◆ What is required
Print the data that follows exactly.

◆ Recorded information
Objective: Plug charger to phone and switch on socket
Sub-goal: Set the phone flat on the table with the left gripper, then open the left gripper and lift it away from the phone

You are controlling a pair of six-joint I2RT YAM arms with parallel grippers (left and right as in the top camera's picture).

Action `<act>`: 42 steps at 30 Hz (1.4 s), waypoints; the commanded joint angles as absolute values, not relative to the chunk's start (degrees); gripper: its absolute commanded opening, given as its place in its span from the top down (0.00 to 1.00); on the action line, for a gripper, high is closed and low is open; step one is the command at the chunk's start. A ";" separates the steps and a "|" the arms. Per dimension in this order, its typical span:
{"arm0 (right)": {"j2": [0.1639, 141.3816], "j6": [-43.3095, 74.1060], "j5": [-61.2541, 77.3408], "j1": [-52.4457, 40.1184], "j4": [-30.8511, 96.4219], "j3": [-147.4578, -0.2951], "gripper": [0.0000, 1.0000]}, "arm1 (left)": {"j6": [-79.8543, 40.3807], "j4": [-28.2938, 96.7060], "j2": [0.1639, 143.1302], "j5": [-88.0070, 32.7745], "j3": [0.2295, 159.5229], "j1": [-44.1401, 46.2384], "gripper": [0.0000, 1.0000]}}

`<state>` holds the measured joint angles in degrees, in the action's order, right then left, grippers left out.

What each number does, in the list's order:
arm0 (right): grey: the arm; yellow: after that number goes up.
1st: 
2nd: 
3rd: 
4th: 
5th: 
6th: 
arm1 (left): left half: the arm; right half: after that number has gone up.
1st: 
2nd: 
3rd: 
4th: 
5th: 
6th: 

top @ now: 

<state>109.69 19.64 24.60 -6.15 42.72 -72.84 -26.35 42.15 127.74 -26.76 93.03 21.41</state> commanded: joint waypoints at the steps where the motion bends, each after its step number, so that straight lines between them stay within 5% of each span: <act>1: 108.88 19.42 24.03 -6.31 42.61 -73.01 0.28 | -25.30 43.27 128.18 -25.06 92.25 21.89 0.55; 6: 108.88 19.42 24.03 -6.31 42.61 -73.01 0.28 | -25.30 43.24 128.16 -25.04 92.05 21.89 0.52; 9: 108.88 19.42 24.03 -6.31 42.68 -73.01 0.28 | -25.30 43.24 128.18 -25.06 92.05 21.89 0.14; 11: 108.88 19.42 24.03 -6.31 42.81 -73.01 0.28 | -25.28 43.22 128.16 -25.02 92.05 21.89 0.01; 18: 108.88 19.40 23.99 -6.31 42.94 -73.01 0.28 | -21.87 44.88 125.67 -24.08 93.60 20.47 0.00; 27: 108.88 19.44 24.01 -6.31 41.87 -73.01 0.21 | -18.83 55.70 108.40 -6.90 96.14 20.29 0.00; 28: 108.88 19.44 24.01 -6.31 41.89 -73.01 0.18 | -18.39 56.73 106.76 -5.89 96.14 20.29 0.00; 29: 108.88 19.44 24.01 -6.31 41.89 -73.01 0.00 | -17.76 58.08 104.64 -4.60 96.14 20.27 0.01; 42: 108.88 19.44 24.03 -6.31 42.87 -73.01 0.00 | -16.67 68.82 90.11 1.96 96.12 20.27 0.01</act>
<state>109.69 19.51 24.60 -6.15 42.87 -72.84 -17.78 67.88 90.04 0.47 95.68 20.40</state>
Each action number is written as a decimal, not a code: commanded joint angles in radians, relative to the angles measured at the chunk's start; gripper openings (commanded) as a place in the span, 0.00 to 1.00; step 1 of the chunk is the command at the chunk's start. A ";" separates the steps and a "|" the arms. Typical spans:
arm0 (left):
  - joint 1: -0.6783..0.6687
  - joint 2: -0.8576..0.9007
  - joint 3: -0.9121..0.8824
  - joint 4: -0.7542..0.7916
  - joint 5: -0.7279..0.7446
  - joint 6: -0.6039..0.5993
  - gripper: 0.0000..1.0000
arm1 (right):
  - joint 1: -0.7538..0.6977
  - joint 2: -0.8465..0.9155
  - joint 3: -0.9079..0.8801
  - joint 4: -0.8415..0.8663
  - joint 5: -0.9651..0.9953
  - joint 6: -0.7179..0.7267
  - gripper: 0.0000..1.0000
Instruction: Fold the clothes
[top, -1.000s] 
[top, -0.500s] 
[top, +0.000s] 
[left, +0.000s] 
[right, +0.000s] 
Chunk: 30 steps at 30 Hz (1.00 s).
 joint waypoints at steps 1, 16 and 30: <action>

◆ Answer for this exercise
Objective: Plug charger to phone and switch on socket
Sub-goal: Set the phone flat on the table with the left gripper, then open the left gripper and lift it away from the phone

You are controlling a pair of six-joint I2RT YAM arms with parallel grippers (left and right as in the top camera's picture).

Action `<act>`: 42 steps at 30 Hz (1.4 s), waypoints; the commanded joint angles as absolute values, not relative to the chunk's start (degrees); gripper: its absolute commanded opening, given as its place in its span from the top down (0.00 to 1.00); on the action line, for a gripper, high is closed and low is open; step one is the command at the chunk's start. A ";" separates the steps and a "|" the arms. Per dimension in this order, its typical span:
{"arm0 (right)": {"j2": [0.1639, 141.3816], "j6": [-43.3095, 74.1060], "j5": [-61.2541, 77.3408], "j1": [-52.4457, 40.1184], "j4": [-30.8511, 96.4219], "j3": [-147.4578, -0.2951], "gripper": [0.0000, 1.0000]}, "arm1 (left)": {"j6": [-79.8543, 40.3807], "j4": [-28.2938, 96.7060], "j2": [0.1639, 143.1302], "j5": [-88.0070, 32.7745], "j3": [0.2295, 159.5229], "j1": [-44.1401, 46.2384], "gripper": [0.0000, 1.0000]}}

`<state>` holds the measured joint angles in degrees, in the action's order, right then left, grippers left out.

What each number does, in the list's order:
arm0 (right): grey: the arm; yellow: after that number goes up.
1st: 
2nd: 
3rd: 
4th: 
5th: 
6th: 
arm1 (left): left half: the arm; right half: after that number has gone up.
1st: 
2nd: 
3rd: 
4th: 
5th: 
6th: 

top @ now: 

<state>109.69 19.64 24.60 -6.15 42.72 -72.84 -26.35 42.15 127.74 -26.76 93.03 21.41</state> commanded: joint waypoints at the steps where the motion bends, each after its step number, so that straight lines between them stay within 5% of each span: <act>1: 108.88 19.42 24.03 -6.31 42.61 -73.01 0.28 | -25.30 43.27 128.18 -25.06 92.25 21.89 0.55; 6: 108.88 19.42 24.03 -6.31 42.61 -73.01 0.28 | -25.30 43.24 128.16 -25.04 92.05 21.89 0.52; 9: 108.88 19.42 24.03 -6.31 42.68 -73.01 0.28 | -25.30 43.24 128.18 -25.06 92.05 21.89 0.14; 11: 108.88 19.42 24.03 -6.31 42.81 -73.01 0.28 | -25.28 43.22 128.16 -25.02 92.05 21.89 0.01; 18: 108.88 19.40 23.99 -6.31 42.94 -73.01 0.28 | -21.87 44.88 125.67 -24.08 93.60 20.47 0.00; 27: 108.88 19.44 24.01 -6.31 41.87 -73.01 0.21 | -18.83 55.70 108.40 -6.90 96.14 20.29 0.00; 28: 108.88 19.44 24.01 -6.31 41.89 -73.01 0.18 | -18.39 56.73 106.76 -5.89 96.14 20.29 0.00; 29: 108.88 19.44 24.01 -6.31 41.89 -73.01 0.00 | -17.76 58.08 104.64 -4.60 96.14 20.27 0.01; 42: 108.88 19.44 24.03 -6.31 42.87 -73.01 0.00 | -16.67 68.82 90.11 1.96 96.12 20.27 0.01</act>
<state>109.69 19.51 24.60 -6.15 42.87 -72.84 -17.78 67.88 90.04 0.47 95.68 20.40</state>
Each action number is written as a decimal, not a code: commanded joint angles in radians, relative to the angles measured at the chunk's start; gripper openings (commanded) as a place in the span, 0.00 to 1.00; step 1 of the chunk is the command at the chunk's start. A ";" separates the steps and a "|" the arms. Typical spans:
arm0 (left):
  - joint 1: -0.6783..0.6687
  - joint 2: -0.8576..0.9007
  - joint 3: -0.9121..0.8824
  - joint 4: -0.7542..0.7916
  - joint 5: -0.7279..0.7446
  - joint 6: -0.6039..0.5993
  - gripper: 0.0000..1.0000
arm1 (right):
  - joint 1: -0.7538..0.6977
  - joint 2: -0.8465..0.9155
  - joint 3: -0.9079..0.8801
  - joint 4: -0.8415..0.8663
  - joint 5: -0.9651..0.9953
  - joint 6: -0.7179..0.7267
  - gripper: 0.0000..1.0000
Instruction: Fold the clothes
[top, -1.000s] 
[top, -0.500s] 
[top, +0.000s] 
[left, +0.000s] 
[right, +0.000s] 
Chunk: 30 steps at 30 Hz (1.00 s).
 joint waypoints at steps 1, 16 and 30: <action>

Nothing more will be written for this answer.